Paul Giamatti lets his paunch hang, his eyes bag, his posture slump, and his lips curl into a sour sneer to play Cleveland curmudgeon turned underground comic book legend Harvey Pekar, author of America’s only genuine autobiographical comic book series.
The American Splendor (2003) created by documentary vets Shari Springer Berman and Robert Pulcini is part biographical drama, part literary adaptation, and part documentary. They intersperse their adaptation of Pekar’s life with stylized interview segments with the real Pekar, whose wheezy voice also narrates. In a modest, unadorned style that matches Pekar’s own comics, they chart the long, strange trip of the morose file clerk from his early friendship with Robert Crumb (engagingly underplayed by James Urbaniak in a straw boater and a brush mustache) through his underground fame and infamous appearance on Letterman to his battle with cancer. Most importantly, it charts the course of true love.

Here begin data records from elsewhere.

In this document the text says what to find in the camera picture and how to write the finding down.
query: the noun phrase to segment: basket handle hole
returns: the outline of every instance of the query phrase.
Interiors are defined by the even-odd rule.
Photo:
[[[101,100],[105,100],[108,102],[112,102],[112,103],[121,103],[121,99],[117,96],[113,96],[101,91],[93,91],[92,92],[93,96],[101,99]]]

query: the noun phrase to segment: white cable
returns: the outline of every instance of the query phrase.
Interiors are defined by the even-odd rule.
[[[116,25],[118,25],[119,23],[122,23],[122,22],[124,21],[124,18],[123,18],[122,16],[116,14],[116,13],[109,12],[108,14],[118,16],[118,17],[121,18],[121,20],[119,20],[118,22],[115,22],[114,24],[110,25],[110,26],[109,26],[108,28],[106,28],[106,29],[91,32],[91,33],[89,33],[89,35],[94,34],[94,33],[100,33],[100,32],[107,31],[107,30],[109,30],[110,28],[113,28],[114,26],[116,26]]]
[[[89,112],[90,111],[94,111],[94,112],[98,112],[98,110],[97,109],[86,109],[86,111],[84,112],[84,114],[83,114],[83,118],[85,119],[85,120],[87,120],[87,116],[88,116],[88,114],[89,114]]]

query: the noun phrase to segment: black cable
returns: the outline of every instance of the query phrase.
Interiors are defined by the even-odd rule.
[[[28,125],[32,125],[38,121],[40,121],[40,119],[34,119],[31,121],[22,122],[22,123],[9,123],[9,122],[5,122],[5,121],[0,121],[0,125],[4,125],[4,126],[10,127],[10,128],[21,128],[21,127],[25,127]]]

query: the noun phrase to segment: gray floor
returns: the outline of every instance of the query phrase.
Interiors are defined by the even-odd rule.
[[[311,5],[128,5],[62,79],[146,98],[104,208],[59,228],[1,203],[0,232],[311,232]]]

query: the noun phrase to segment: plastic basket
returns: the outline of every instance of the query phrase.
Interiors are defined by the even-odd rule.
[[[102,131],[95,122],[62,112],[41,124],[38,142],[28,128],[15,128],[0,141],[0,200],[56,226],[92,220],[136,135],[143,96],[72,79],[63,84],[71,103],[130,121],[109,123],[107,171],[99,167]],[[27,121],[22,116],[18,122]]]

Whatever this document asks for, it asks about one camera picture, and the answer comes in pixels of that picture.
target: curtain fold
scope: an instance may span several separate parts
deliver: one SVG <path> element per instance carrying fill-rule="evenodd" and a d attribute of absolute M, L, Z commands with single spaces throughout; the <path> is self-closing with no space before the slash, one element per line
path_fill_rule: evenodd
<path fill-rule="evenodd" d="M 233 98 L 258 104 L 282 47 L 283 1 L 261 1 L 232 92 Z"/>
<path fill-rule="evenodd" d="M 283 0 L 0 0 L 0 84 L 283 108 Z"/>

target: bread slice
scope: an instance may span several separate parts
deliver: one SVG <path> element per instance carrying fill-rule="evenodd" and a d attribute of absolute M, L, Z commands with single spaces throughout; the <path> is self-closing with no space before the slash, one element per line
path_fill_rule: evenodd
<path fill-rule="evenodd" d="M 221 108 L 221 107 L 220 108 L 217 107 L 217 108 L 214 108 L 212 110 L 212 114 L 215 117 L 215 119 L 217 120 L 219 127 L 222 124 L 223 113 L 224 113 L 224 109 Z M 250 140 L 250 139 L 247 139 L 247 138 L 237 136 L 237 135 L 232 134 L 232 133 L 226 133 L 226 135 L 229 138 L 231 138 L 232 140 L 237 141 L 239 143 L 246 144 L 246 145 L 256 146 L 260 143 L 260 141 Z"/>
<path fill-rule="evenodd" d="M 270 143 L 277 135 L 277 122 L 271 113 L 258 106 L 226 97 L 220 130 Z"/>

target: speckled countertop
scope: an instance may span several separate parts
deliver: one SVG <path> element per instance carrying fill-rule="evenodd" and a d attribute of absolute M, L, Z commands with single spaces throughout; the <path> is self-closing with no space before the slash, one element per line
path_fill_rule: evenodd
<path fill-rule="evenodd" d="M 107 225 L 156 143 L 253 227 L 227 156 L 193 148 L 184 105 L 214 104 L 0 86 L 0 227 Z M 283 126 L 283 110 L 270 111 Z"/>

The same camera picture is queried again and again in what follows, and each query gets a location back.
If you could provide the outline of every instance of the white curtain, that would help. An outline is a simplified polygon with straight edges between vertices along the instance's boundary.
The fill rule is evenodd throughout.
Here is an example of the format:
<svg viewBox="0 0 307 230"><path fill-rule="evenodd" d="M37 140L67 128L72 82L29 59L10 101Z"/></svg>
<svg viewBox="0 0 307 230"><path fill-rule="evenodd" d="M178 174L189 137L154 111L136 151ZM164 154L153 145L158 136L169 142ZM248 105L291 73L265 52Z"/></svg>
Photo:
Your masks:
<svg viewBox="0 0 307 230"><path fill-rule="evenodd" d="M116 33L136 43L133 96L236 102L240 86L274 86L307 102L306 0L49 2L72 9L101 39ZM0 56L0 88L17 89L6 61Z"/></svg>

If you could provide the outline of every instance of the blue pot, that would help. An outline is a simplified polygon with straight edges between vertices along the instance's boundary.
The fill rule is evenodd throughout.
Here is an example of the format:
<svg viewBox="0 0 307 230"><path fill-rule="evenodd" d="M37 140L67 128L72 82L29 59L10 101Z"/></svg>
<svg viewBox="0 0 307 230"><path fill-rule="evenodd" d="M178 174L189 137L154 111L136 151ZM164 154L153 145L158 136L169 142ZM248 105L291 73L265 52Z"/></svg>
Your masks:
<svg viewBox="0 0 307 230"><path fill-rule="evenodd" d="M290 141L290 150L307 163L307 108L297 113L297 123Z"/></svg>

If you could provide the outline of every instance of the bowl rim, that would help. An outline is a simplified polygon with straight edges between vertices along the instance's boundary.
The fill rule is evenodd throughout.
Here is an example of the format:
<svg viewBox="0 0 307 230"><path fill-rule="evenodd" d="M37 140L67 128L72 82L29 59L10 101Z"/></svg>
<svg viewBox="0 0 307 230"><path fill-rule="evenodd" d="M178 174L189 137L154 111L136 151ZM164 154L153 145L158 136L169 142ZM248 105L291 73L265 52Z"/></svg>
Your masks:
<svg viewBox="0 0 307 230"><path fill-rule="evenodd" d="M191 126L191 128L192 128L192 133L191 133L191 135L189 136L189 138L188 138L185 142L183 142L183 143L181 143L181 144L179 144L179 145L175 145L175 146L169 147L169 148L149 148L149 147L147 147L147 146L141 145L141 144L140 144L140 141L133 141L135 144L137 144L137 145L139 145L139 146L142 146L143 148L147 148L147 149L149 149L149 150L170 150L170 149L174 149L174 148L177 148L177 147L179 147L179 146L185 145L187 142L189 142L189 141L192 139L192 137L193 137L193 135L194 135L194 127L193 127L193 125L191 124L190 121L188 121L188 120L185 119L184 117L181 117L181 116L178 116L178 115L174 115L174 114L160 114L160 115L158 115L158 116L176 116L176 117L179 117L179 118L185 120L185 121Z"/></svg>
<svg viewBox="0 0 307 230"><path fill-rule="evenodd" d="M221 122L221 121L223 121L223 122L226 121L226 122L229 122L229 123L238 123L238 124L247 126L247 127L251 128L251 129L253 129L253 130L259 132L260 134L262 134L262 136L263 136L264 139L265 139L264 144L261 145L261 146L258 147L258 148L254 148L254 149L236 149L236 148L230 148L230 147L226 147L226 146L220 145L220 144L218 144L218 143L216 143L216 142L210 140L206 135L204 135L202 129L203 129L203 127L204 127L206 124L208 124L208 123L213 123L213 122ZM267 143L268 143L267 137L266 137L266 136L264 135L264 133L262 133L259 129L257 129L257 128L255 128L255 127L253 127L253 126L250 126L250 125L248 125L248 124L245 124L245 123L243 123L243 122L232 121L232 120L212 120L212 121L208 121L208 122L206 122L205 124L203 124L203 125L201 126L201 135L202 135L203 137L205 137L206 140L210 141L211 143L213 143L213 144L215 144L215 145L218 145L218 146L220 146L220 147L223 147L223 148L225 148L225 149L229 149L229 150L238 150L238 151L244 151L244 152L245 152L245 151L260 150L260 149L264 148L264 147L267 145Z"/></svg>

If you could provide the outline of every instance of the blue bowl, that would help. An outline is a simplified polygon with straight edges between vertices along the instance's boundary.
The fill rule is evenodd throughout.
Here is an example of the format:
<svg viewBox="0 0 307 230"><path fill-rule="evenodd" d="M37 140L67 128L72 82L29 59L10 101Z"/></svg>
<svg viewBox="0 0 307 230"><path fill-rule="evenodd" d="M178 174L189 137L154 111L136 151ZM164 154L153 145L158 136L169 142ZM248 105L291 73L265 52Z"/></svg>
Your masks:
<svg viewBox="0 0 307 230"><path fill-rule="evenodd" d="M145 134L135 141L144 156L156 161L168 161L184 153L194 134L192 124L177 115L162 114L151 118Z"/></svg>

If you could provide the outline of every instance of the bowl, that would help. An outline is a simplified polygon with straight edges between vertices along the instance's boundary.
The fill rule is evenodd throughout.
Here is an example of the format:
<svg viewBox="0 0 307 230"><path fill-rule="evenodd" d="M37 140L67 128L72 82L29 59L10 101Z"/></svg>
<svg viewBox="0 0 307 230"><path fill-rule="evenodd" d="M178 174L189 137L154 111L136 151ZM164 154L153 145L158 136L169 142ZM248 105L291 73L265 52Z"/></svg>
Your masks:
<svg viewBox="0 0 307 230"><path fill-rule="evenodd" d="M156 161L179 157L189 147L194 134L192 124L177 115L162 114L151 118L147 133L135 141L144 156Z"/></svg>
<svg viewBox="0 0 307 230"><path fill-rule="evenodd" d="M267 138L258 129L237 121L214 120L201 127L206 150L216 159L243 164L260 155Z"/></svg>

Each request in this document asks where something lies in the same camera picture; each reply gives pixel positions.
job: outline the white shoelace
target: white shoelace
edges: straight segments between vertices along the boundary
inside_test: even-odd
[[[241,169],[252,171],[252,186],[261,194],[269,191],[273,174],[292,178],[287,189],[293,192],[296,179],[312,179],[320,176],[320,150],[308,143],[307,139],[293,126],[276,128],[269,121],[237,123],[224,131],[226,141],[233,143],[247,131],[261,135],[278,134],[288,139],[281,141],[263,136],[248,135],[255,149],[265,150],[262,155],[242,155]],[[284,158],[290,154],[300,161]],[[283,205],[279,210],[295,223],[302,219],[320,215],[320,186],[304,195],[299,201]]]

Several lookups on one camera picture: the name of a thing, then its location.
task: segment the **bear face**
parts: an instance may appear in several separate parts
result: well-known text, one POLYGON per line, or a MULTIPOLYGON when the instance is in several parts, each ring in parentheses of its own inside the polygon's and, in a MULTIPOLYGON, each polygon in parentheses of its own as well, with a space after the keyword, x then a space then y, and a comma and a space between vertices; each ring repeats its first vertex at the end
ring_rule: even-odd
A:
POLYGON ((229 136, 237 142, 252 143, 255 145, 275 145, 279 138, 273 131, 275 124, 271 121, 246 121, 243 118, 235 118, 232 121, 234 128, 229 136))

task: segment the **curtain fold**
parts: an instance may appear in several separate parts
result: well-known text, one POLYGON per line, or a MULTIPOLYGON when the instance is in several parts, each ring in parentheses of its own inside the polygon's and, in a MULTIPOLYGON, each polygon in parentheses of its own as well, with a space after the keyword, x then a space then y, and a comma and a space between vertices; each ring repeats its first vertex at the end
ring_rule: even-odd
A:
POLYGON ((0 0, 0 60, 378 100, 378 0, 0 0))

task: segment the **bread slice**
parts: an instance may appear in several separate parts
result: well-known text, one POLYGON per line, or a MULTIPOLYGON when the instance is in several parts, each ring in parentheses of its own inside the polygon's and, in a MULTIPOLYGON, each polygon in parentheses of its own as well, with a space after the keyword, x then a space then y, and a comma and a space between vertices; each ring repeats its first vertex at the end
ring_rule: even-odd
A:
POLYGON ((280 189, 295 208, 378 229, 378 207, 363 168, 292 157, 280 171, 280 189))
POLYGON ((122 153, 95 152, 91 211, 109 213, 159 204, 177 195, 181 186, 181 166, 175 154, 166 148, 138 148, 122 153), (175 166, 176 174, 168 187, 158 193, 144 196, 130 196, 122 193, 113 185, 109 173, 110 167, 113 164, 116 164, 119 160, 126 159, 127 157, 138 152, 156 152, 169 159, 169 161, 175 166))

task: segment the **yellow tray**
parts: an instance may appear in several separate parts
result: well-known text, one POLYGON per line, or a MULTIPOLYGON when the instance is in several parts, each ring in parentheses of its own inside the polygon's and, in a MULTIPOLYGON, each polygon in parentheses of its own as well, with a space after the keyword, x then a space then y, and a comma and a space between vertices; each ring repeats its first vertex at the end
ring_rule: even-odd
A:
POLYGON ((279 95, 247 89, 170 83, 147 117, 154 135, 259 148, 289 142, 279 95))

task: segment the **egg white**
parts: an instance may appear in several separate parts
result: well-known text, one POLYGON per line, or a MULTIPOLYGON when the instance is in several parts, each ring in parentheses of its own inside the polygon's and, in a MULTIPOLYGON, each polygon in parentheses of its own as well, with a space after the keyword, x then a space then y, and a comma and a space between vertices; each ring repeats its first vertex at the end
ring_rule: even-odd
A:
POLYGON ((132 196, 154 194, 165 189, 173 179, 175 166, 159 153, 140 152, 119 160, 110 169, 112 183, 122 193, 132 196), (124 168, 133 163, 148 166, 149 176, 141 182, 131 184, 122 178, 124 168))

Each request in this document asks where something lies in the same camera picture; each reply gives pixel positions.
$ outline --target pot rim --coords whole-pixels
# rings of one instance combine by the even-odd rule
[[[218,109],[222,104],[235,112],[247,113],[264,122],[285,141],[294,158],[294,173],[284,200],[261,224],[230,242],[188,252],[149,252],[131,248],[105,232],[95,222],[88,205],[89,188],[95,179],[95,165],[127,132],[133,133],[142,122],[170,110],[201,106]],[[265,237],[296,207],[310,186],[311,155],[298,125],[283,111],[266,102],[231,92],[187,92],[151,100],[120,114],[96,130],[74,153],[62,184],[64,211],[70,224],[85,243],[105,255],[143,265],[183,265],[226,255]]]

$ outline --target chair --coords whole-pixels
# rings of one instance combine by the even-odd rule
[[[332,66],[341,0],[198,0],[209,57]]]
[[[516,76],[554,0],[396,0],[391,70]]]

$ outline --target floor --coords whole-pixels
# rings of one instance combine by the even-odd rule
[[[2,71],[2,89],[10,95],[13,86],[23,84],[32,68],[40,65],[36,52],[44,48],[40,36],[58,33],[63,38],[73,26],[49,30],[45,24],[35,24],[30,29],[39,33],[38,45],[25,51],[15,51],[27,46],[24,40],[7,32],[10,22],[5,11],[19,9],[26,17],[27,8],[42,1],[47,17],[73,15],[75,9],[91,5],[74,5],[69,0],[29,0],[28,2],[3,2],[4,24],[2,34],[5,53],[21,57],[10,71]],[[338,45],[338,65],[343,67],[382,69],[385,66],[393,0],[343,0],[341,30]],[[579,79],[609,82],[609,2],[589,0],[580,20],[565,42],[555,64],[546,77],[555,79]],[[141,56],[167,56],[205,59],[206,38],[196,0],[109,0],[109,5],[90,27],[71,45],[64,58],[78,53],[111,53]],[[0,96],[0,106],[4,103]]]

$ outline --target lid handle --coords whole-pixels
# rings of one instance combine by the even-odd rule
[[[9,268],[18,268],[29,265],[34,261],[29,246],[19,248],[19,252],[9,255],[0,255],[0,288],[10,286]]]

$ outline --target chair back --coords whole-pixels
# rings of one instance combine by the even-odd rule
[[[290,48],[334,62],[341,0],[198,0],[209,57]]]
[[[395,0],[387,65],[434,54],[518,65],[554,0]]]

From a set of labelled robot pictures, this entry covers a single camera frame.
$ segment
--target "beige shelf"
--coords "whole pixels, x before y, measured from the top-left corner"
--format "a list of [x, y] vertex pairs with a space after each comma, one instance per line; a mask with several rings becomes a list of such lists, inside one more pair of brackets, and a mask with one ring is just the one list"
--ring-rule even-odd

Hope Davis, under mousy brown hair and glasses like window panes, is Joyce, a pessimistic comic store manager riddled with her own engagingly unique quirks. Their marriage, a match made in the purgatory Pekar calls his life, only looks dysfunctional. “With Joyce, I met my match,” he remarks, an uncharacteristic glow of adoration softening the creak in his voice. They squabble, they mope, and half of their conversations are parallel monologues that connect only by accident. Giammati and Davis make it all bracingly natural and honestly affectionate. Think of it as a fittingly unconventional happy ending befitting the real life comic book adventures of America’s blue collar everyman.
“Harvey tends to push the sour and the depressing,” explains the real life Joyce. “I’m just a gloomy guy, that’s all,” responds Pekar with a crooked smile. American Splendor affects the gloom but sneaks up on you with the crooked smile of the pulp poet of working class life.
The film earned an Oscar nomination for its screenplay, adapted in part from Pekar’s autobiographical comics, and won the FIPRESCI prize at Cannes and the Grand Jury Prize at Sundance, and it won numerous awards from critics groups, including best picture and best adapted screenplay from the National Society of Film Critics and the Los Angeles Film Critics Association.
Judah Friedlander, Donal Logue, and Molly Shannon costar.
The DVD features group commentary by writer/director team Sharon Springer Berman and Robert Pulcini, actor Paul Giamatti, and the real life Harvey Pekar with wife Joyce Brabner and daughter Danielle Batone, and Pekar’s friend, coworker, and “real life nerd” Toby Radloff, plus a featurette and a bonus audio recording of theme song.